Stored items:
■ ■ ■ ■ ■ ■ ■

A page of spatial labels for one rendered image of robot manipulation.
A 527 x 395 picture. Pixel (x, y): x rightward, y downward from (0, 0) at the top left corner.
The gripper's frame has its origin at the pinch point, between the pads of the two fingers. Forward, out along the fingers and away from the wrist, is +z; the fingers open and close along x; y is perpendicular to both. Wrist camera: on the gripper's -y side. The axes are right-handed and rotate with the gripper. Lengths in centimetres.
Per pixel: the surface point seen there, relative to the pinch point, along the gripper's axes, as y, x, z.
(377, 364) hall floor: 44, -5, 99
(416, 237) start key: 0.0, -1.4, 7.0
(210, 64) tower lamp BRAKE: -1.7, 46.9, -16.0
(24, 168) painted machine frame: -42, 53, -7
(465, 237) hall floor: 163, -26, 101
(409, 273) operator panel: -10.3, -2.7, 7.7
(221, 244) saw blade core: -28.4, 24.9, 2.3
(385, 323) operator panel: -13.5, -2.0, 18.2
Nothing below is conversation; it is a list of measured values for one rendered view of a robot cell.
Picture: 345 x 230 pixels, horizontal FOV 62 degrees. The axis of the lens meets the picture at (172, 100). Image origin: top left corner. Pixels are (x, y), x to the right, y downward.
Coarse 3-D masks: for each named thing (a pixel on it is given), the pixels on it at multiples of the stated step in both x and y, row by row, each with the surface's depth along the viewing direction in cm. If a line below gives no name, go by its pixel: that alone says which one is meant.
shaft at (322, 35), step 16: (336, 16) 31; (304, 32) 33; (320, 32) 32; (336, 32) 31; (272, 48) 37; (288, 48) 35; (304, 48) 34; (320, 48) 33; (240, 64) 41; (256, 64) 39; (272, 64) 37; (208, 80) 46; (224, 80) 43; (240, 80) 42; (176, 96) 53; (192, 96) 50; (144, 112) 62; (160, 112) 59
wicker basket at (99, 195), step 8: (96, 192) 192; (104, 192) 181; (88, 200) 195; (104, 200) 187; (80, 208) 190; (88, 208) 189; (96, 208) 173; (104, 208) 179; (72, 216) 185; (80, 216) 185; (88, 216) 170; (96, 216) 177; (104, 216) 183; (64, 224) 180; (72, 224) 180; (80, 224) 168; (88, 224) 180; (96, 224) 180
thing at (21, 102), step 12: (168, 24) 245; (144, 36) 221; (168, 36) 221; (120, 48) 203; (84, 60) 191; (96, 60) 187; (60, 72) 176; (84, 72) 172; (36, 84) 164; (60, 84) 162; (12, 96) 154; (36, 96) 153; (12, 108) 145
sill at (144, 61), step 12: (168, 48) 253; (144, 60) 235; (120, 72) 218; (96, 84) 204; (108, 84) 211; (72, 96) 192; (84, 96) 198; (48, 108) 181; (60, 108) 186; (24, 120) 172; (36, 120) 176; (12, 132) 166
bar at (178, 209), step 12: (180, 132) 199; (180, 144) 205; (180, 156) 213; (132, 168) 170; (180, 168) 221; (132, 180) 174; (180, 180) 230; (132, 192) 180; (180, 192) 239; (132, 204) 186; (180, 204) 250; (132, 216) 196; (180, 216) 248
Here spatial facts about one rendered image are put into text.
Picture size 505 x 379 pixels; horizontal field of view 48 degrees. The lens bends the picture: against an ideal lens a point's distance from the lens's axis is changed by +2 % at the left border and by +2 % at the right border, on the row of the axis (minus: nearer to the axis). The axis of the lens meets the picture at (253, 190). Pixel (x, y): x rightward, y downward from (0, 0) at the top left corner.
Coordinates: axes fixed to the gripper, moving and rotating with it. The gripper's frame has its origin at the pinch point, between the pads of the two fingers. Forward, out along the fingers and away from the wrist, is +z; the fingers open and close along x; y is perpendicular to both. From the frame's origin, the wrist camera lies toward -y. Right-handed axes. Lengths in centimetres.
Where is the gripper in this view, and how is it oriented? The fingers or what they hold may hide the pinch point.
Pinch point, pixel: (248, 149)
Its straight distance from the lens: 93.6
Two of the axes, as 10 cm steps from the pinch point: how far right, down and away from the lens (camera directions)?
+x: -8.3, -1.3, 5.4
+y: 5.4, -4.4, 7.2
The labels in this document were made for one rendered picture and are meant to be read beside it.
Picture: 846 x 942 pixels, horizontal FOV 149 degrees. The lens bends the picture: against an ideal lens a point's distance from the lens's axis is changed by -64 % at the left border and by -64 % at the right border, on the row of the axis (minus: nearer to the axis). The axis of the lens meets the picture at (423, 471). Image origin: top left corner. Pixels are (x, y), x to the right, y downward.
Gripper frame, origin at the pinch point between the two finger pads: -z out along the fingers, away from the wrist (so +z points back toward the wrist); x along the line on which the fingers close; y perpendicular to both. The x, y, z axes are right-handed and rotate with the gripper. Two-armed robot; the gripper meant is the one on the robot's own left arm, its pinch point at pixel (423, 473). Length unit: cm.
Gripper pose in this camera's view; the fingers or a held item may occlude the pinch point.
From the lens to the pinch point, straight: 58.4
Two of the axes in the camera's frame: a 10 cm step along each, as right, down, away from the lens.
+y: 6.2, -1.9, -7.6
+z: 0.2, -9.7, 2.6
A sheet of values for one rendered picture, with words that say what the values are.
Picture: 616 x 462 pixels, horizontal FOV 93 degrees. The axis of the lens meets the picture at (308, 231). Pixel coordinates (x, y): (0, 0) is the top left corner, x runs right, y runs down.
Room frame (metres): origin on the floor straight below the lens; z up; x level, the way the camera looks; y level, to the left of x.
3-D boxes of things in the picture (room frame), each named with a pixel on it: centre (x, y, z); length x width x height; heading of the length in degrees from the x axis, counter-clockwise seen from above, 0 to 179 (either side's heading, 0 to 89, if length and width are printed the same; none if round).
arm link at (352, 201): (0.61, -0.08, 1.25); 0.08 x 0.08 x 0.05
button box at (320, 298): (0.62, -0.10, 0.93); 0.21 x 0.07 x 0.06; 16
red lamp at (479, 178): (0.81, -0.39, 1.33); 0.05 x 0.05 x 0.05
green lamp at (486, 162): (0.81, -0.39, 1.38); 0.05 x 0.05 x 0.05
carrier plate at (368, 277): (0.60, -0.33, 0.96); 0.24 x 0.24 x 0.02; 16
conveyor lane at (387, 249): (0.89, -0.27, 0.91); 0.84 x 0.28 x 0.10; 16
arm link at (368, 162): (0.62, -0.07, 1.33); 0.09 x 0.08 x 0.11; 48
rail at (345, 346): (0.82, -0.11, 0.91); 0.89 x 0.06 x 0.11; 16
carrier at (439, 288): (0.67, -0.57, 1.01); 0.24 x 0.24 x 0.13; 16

■ ■ ■ ■ ■ ■ ■

Working from the records above, write out verbatim only the lines from the line containing "Picture: 616 x" through the line containing "Room frame (metres): origin".

Answer to the exercise:
Picture: 616 x 462 pixels, horizontal FOV 93 degrees. The axis of the lens meets the picture at (308, 231). Pixel coordinates (x, y): (0, 0) is the top left corner, x runs right, y runs down.
Room frame (metres): origin on the floor straight below the lens; z up; x level, the way the camera looks; y level, to the left of x.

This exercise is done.